- _Exercise objective_
Apart from the pictures, every line below needs to be reproduced verbatim.

- _Input records_
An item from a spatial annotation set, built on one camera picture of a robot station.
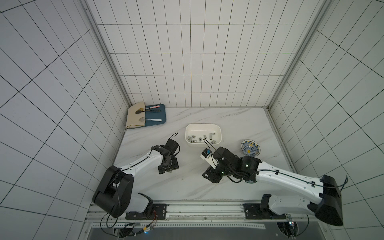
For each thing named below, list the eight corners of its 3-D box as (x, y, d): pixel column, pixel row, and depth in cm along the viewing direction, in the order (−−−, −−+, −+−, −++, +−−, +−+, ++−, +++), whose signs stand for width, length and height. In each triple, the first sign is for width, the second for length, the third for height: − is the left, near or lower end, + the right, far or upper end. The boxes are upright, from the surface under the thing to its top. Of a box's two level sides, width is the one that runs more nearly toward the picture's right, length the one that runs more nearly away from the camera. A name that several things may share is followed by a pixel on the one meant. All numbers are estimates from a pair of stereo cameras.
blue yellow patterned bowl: (242, 155, 94) (244, 152, 91) (239, 142, 101) (240, 139, 97) (259, 155, 94) (261, 152, 91) (255, 142, 101) (257, 139, 97)
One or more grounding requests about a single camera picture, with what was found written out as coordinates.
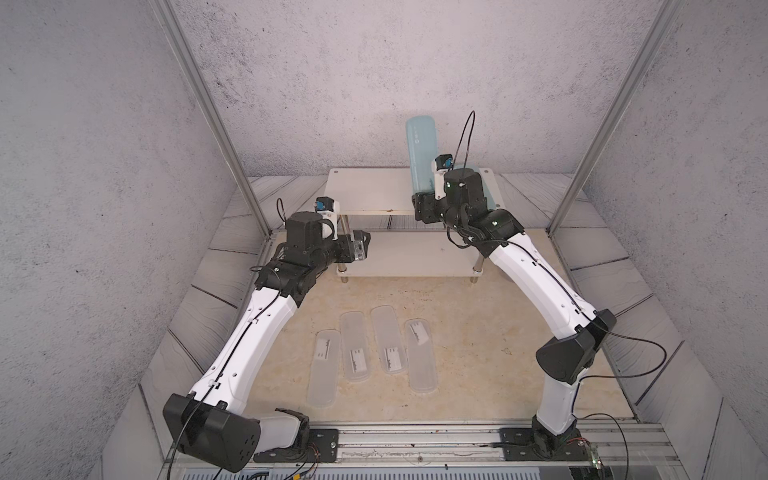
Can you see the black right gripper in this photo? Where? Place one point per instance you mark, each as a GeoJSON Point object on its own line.
{"type": "Point", "coordinates": [426, 207]}

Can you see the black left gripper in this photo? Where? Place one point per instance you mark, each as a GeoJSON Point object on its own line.
{"type": "Point", "coordinates": [359, 248]}

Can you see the blue pencil case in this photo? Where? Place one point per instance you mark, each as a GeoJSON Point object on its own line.
{"type": "Point", "coordinates": [491, 189]}
{"type": "Point", "coordinates": [421, 134]}

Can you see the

- _Task solution_
An item from a spatial annotation set, built on one camera picture of a robot station.
For each thing named below, list the eight corners of its 3-D box as (x, y, d): pixel column, pixel row, and depth in cm along the viewing direction, in the order (−−−, −−+, −+−, −++, +−−, +−+, ++−, +++), whose signs stand for width, length and height. In each triple, the first sign is for width, the second for length, the third for height: − is the left, near or lower end, + the right, far or upper end. The boxes are upright, from the surface under the thing to its top. Of a box's two level sides, width is the one that runs more nearly toward the picture's right, length the one that runs more nearly away from the camera. A name that several things may share is followed by a pixel on the one meant. All numbers are estimates from a pair of stereo cameras.
blue yellow patterned bowl: (242, 155, 94) (244, 152, 91) (239, 142, 101) (240, 139, 97) (259, 155, 94) (261, 152, 91) (255, 142, 101) (257, 139, 97)
One or more grounding requests about a single camera picture, with what was found written out as coordinates.
Can you see the black right gripper in this photo? Where? Place one point per instance you mark, each as a GeoJSON Point object on its own line.
{"type": "Point", "coordinates": [426, 207]}

Can you see the black left gripper in this photo? Where? Place one point per instance you mark, each as a GeoJSON Point object on its own line.
{"type": "Point", "coordinates": [359, 248]}

Can you see the blue pencil case in this photo? Where? Place one point per instance you mark, each as a GeoJSON Point object on its own line.
{"type": "Point", "coordinates": [491, 189]}
{"type": "Point", "coordinates": [421, 134]}

Can you see the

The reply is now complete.